■ **Task to carry out**: Please write out each entry exactly as it appears.

BEGIN Data for processing

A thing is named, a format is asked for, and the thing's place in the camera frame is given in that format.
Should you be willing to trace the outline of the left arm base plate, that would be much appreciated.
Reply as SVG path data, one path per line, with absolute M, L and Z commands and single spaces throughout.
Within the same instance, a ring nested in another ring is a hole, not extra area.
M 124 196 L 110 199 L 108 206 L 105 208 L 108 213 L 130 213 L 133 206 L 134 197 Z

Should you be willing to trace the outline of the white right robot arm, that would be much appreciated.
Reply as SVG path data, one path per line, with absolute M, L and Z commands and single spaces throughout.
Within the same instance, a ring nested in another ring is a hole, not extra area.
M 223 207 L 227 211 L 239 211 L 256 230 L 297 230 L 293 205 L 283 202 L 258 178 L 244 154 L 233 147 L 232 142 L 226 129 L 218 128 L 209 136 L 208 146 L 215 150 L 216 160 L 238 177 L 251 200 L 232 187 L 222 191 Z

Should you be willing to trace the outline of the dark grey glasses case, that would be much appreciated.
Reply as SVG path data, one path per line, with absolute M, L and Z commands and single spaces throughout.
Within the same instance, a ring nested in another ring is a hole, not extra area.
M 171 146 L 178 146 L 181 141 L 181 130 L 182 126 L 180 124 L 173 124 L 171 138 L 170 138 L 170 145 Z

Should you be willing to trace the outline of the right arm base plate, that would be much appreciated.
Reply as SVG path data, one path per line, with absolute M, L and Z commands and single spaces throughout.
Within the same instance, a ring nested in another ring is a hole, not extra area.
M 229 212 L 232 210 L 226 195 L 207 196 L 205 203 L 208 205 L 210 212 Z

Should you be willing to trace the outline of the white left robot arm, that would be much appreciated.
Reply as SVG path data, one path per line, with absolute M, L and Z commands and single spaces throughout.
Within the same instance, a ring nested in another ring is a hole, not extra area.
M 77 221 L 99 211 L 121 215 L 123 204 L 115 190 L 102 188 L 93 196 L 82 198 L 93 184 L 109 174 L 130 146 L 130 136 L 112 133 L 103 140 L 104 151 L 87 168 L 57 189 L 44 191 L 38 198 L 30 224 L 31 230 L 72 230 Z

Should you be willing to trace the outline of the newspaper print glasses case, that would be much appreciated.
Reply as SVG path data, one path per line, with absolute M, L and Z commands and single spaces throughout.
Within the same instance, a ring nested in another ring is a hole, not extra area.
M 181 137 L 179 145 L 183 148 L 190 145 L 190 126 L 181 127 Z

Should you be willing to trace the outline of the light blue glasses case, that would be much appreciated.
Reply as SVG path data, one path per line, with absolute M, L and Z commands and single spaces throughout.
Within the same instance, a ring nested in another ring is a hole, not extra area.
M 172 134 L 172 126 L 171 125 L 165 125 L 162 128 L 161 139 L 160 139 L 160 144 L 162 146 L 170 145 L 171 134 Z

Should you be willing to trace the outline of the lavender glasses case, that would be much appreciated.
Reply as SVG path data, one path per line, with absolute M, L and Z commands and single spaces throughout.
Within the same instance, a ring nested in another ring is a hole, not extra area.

END Data for processing

■ **The completed task**:
A thing is named, a format is asked for, and the thing's place in the camera frame is given in that format.
Should you be willing to trace the outline of the left arm base plate, that would be much appreciated.
Reply as SVG path data, one path per line, with absolute M, L and Z commands and single spaces throughout.
Within the same instance, a ring nested in another ring is a hole, not extra area.
M 124 196 L 110 199 L 108 206 L 105 208 L 108 213 L 130 213 L 133 206 L 134 197 Z

Should you be willing to trace the outline of the white right robot arm, that would be much appreciated.
Reply as SVG path data, one path per line, with absolute M, L and Z commands and single spaces throughout.
Within the same instance, a ring nested in another ring is a hole, not extra area.
M 223 207 L 227 211 L 239 211 L 256 230 L 297 230 L 293 205 L 283 202 L 258 178 L 244 154 L 233 147 L 232 142 L 226 129 L 218 128 L 209 136 L 208 146 L 215 150 L 216 160 L 238 177 L 251 200 L 232 187 L 222 191 Z

Should you be willing to trace the outline of the dark grey glasses case, that would be much appreciated.
Reply as SVG path data, one path per line, with absolute M, L and Z commands and single spaces throughout.
Within the same instance, a ring nested in another ring is a hole, not extra area.
M 171 146 L 178 146 L 181 141 L 181 130 L 182 126 L 180 124 L 173 124 L 171 138 L 170 138 L 170 145 Z

Should you be willing to trace the outline of the right arm base plate, that would be much appreciated.
Reply as SVG path data, one path per line, with absolute M, L and Z commands and single spaces throughout.
Within the same instance, a ring nested in another ring is a hole, not extra area.
M 229 212 L 232 210 L 226 195 L 207 196 L 205 203 L 208 205 L 210 212 Z

Should you be willing to trace the outline of the white left robot arm, that would be much appreciated.
Reply as SVG path data, one path per line, with absolute M, L and Z commands and single spaces throughout.
Within the same instance, a ring nested in another ring is a hole, not extra area.
M 77 221 L 99 211 L 121 215 L 123 204 L 115 190 L 102 188 L 93 196 L 82 198 L 93 184 L 109 174 L 130 146 L 130 136 L 112 133 L 103 140 L 104 151 L 87 168 L 57 189 L 44 191 L 38 198 L 30 224 L 31 230 L 72 230 Z

Should you be willing to trace the outline of the newspaper print glasses case, that would be much appreciated.
Reply as SVG path data, one path per line, with absolute M, L and Z commands and single spaces throughout.
Within the same instance, a ring nested in another ring is a hole, not extra area.
M 181 137 L 179 145 L 183 148 L 190 145 L 190 126 L 181 127 Z

Should you be willing to trace the outline of the light blue glasses case, that would be much appreciated.
Reply as SVG path data, one path per line, with absolute M, L and Z commands and single spaces throughout.
Within the same instance, a ring nested in another ring is a hole, not extra area.
M 172 134 L 172 126 L 171 125 L 165 125 L 162 128 L 161 139 L 160 139 L 160 144 L 162 146 L 170 145 L 171 134 Z

Should you be willing to trace the outline of the lavender glasses case, that would be much appreciated.
Reply as SVG path data, one path per line, with absolute M, L and Z commands and single spaces throughout.
Within the same instance, a ring nested in another ring is a hole, not extra area.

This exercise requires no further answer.